On oils stones I do enjoy using them more than any other medium. I was envious to see this great value kit available across the pond 
http://www.sharpeningsupplies.com/Ultimate-Oil-Stone-Kit-P320C100.aspx


----------



## Spindle (29 Oct 2013)

Hi

A shaving 1/5th of a thou thick - really :? 

Regards Mick


----------



## Jacob (29 Oct 2013)

Kalimna":3n3lkv9h said:


> Possibly the answer, Jacob, is that 'in the old days', people who wanted to use tools (and therefore sharpen them) would be doing so not out of desire for entertainment (i.e. a hobby), but out of a means to earn money (i.e. a paid job they would be doing day in, day out).
> As such, the amount of time available for learning the skills (i.e. muscle memory) would be much greater, and also there would be a tutor/mentor available to indicate when those skills were not being picked up correctly.
> 
> Using jigs (however insulting you are of both those using them, and the jigs themselves) aids those (especially) hobbyists who do a little woodwork in their spare time and are keen to know that the main aim of enjoyment (cutting up wood!) is not being hampered by an inappropriately sharpened cutting edge. Yes, freehand maybe a little quicker (once the skill is learned, and practiced frequently), and certainly cheaper, but isnt always the best route for a user.
> ...


No Adam it's not true that it's difficult and takes training/time to pick up. It's the best route for beginners - easiest and cheapest. NB people have been doing amateur woodwork (and other crafts) from very early times - it's not new.


----------



## Racers (29 Oct 2013)

I have not yet bought a second-hand tool that has been sharpened properly, so not all the old boys knew what they where doing.

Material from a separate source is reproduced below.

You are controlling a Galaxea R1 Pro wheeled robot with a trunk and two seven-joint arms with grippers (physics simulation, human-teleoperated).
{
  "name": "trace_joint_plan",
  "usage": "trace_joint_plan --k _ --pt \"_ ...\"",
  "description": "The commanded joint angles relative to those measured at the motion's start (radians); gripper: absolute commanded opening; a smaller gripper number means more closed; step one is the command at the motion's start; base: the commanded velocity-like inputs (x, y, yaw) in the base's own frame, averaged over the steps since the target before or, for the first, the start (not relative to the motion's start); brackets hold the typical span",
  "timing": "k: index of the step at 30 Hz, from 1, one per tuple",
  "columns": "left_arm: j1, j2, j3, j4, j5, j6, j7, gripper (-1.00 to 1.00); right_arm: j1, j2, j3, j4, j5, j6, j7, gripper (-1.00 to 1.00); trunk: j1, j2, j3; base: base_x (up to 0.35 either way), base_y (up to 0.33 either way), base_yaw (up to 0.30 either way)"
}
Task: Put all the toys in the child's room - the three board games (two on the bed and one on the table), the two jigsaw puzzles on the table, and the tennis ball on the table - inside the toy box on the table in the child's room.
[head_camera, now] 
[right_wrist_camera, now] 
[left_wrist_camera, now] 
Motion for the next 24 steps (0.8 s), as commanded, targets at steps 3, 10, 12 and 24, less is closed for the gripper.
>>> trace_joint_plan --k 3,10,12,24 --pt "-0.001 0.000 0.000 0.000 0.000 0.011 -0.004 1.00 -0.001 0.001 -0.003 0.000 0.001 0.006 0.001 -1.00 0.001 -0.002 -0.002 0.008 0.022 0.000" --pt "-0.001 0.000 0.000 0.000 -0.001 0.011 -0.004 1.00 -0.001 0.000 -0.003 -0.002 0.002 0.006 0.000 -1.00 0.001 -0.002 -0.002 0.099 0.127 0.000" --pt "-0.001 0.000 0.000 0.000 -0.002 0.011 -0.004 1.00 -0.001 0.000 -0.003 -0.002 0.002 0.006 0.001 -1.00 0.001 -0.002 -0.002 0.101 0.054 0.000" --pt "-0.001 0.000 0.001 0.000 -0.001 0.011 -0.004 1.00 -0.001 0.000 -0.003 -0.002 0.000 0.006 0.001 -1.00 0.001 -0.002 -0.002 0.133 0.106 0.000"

Maybe they needed some jigs?

Pete


----------



## bugbear (29 Oct 2013)

Jacob":19u80ovg said:


> No Adam it's not true that it's difficult and takes training/time to pick up. It's the best route for beginners - easiest and cheapest.



The one guy fool enough to follow your over-sold advise had poor edges for two years until someone from Lie Neilsen put him right!

BugBear


----------



## J_SAMa (29 Oct 2013)

Jacob":1lt2wsnc said:


> He is.
> http://www.robcosman.com/tools_planes-woodriver.php
> 
> Have a look at this. It might be an April fool I suppose:
> ...



I think it actually makes a good honing guide... Probably the simplest form of honing guide available.
EDIT: Actually I take that back... closer inspection to the pictures reveals that gripping a plane blade over that guide seems awkward, at least for me... I always put my left index in the keyhole when sharpening a plane blade. This honing guide obstructs that hole and unlike other guides, it doesn't provide any additional handles/grips.
But the price begs to differ... A block of wood or whatever cut at the correct angles costs nothing


----------



## J_SAMa (29 Oct 2013)

Racers":1bs6zwal said:


> I have not yet bought a second-hand tool that has been sharpened properly, so not all the old boys knew what they where doing.
> 
> Maybe they needed some jigs?
> 
> Pete


Can you be more specific? What does "proper" mean?
Perhaps those people had their own, special reasons for not sharpening "properly"...


----------



## Racers (29 Oct 2013)

Not square, wrong angle/angles, totally blunt etc.

Pete


----------



## iNewbie (29 Oct 2013)

Jacob":3fxnl8n5 said:


> Have a look at this. It might be an April fool I suppose:
> http://www.robcosman.com/tools_angle_trainer.php
> Or is it the answer to the big enigma;
> Q. how could everybody sharpen freehand in the old days without a problem?
> A. They practiced for many years with "angle trainers". Obvious innit? Now we know.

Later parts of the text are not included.